The investigation and understanding of the disease determinant factors by this study are not only crucial for the management and containment of COVID-19 but they are also crucial for the future management of similar pandemics. This present study investigated a collection of potential factors in the spreading of an infectious disease and found that there were disparities by age in its attack rate, symptom manifestations and mortality rate. Therefore, the social and demographic structure of a country determines the rate of the virus spread and its severity in the population. In addition, we found that it is important and also possible to manage infectious diseases such as COVID-19 in the very early stages of the onset of the virus when the driving factors could easily be predictable. For instance poverty, household density and household size may determine the rate of the disease propagation from an index case and studies have shown that quick isolation and quarantine of infected persons is crucial [39]. The spatial prediction in this study supports health intervention efforts as areas of heightened transmission can further be investigated to aid readiness and preparedness plan strategies even for similar future viruses. Our map products have shown that the virus has a potential to spread faster in the main places where people live and interact, such as urban areas, compared to the rural areas that were characterized by sparse and dispersed settlements. The demographic factors investigated in this study, such as age, can also be used to plan, for instance, the ongoing vaccination program, whereby the right age category can be targeted and prioritized.

4. Conclusions

We implemented a maximum likelihood estimation method based on the GPR model to discover the set of socio-economic, weather, demographic and health variables that were associated with COVID-19 in Eswatini. We found that the proportion of elderly population above the age of 55 years and the proportion of youth population less than 35 years of age were highly associated with the disease. Clearly, the virus had severe symptom manifestations among the elderly, prompting them to seek medical attention and subsequently get tested for the disease. Therefore, the presence of a higher population of elderly was an indicator for risk to the virus as they were more likely to fall sick compared to the youth who were found to be mostly asymptomatic. In addition, we found that the higher the presence of youth within the population, the higher the spread of the virus even though the youth were mostly asymptomatic. Other future studies could investigate if the presence of asymptomatic people is not a precursor for the mutation of the virus, as we have seen with the evolving strains of the COVID-19 pandemic. The association of the disease with other socio-economic variables gets confounded as the virus indiscriminately spreads to the rest of the population in a country. While the first analysis of the disease conducted during the early stage of the pandemic when cases were fewer showed that it was associated with poverty, household size and household density; these associations did not hold as most of these variables were later not significant as cases spread. Caution must be taken when interpreting such results as they also depend on the stage of the virus and its level of spread in a country, and the confounding and interaction of variables must be investigated.

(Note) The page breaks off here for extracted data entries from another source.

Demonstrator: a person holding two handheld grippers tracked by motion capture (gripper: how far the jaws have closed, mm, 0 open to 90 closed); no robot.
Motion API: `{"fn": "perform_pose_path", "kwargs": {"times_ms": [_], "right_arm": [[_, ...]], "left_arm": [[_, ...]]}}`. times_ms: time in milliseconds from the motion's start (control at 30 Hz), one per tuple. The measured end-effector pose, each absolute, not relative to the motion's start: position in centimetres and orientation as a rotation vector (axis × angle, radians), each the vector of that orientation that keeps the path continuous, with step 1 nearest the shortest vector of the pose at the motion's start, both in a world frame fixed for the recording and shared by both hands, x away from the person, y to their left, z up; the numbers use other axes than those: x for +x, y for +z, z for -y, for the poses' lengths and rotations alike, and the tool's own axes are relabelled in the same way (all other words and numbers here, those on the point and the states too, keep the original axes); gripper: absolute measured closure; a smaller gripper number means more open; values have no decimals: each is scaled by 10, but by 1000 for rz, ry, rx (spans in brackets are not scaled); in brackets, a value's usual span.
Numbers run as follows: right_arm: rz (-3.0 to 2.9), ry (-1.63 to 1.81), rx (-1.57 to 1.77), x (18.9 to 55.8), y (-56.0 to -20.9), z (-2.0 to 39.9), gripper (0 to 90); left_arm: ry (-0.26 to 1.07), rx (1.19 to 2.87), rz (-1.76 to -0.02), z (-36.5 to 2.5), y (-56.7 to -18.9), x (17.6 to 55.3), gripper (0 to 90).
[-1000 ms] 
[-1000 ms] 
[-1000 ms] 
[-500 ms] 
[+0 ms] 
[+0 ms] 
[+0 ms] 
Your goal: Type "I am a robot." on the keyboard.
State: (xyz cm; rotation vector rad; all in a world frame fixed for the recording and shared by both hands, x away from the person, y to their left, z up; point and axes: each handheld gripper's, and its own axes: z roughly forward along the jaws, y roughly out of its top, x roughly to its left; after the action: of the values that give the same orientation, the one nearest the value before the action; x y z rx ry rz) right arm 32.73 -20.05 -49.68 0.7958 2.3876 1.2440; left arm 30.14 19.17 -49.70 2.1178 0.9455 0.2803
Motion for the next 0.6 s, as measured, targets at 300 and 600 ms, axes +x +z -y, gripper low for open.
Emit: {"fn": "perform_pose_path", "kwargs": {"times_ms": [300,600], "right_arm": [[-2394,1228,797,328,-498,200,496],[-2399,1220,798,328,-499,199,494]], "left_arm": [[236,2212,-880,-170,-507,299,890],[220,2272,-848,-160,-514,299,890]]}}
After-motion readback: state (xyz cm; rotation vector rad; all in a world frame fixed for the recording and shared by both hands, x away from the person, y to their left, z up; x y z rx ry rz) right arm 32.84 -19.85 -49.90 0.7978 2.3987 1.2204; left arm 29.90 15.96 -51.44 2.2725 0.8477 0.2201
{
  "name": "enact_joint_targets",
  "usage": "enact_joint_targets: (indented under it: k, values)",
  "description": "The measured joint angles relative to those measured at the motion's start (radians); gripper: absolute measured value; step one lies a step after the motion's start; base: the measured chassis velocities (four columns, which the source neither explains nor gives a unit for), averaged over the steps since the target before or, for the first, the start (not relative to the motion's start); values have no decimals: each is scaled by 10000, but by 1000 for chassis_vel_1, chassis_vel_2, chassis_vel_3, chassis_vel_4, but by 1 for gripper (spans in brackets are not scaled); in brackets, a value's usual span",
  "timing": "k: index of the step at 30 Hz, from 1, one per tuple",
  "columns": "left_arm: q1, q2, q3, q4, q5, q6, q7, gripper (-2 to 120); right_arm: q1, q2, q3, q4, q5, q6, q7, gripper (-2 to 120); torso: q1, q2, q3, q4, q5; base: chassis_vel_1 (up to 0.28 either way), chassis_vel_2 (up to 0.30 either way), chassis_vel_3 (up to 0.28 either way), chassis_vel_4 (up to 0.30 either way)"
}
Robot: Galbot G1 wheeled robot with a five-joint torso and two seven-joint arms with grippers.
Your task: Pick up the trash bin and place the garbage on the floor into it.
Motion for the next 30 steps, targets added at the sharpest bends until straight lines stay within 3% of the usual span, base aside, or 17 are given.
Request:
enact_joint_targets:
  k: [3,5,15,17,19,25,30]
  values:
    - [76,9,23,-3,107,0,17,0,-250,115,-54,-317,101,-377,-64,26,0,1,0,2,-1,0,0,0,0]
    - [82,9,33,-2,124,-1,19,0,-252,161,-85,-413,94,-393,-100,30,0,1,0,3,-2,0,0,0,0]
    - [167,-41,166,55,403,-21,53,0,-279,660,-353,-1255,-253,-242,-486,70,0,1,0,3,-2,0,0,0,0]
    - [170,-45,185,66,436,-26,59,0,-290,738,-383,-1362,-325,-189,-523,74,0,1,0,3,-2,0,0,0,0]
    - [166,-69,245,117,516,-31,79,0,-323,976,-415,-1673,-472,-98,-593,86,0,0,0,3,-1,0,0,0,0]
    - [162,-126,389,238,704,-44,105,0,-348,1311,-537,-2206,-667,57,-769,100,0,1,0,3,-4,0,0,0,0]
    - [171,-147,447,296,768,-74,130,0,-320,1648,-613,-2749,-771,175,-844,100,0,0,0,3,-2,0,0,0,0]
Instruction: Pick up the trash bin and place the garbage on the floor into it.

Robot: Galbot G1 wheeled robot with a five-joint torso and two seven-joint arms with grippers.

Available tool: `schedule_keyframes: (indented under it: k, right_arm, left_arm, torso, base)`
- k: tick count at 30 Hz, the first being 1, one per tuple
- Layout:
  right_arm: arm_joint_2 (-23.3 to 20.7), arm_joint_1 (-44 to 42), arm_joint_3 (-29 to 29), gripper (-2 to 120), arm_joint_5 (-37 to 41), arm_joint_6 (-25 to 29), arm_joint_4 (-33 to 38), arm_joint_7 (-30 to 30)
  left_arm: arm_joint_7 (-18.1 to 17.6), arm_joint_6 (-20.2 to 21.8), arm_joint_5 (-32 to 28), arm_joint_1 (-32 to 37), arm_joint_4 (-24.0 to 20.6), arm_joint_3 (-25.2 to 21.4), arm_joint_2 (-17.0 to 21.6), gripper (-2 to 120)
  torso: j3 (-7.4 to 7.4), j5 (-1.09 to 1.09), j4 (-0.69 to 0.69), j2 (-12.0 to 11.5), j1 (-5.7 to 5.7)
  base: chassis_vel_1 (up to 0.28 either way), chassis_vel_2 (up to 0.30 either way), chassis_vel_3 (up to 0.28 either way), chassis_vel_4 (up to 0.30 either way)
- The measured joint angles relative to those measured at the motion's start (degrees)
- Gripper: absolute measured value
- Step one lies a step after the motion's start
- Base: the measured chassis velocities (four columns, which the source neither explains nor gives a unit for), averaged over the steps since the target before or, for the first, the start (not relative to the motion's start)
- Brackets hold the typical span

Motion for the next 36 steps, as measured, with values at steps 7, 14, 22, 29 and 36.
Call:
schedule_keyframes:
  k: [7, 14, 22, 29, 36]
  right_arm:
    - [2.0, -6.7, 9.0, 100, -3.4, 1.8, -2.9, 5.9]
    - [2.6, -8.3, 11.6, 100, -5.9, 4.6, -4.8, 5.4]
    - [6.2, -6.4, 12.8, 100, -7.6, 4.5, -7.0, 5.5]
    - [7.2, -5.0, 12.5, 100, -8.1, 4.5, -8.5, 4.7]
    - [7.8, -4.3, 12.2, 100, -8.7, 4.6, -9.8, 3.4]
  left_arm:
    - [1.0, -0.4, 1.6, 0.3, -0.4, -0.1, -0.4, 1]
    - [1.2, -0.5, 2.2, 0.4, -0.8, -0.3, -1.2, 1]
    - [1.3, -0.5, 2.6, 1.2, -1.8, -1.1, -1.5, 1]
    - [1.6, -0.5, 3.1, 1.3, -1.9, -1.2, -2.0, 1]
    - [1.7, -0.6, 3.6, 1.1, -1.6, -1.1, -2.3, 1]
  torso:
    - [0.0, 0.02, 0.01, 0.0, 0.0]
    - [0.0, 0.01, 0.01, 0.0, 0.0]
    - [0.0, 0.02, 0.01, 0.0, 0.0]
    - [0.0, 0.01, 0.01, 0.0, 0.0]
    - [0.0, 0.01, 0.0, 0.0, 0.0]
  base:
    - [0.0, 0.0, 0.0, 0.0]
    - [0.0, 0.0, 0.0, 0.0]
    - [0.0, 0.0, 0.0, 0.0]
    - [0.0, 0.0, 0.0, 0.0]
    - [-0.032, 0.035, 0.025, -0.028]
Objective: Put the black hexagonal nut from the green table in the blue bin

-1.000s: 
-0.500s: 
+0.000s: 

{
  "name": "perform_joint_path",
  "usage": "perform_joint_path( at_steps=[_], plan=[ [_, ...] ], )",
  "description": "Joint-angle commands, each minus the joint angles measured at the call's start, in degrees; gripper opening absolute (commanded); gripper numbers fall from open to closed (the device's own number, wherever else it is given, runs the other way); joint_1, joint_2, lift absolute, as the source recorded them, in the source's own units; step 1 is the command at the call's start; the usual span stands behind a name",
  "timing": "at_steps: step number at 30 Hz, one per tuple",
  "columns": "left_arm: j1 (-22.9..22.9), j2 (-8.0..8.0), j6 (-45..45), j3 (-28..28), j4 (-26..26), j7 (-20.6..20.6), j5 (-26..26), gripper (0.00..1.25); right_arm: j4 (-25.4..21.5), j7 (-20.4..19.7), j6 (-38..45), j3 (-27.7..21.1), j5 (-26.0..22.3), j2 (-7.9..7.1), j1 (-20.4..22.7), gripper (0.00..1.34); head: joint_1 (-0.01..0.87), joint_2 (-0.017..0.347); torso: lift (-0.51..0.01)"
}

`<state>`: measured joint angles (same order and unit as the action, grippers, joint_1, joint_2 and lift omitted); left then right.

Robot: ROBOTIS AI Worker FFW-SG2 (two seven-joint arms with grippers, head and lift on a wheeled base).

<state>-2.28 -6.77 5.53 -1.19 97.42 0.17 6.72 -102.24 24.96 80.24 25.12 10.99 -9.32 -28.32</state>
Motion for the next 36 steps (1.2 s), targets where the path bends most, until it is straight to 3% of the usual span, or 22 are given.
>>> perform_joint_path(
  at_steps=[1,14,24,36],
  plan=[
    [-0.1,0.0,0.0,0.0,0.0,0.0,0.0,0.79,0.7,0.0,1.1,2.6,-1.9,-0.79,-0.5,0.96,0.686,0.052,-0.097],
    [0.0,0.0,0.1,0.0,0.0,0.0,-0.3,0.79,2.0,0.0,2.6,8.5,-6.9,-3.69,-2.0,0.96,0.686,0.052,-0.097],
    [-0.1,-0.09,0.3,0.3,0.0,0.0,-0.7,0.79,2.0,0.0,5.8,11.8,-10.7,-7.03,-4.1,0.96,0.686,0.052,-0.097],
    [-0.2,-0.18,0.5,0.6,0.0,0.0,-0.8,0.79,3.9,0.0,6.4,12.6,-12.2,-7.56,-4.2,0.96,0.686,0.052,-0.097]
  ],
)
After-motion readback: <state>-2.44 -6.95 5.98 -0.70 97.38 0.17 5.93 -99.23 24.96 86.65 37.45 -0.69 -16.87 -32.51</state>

In this work, we mapped and predicted the risk of COVID-19 infections in Eswatini using socio-economic, weather, demographic and health variables. The mapping products produced in this work could be used by the country to plan and prioritize health interventions for similar diseases in the future. The areas of high risk may be further investigated to discover the risk amplifiers in those areas and to assess what could be done to prevent them. Our work contributes to the ongoing COVID-19 surveillance and response efforts in the country and to the rest of the global fight against the virus in areas with a similar setting. More research work is needed to investigate how some of the variables used in this study impact the effectiveness of control interventions and how they could be used to aid preparedness planning and readiness for future pandemics in the country and elsewhere.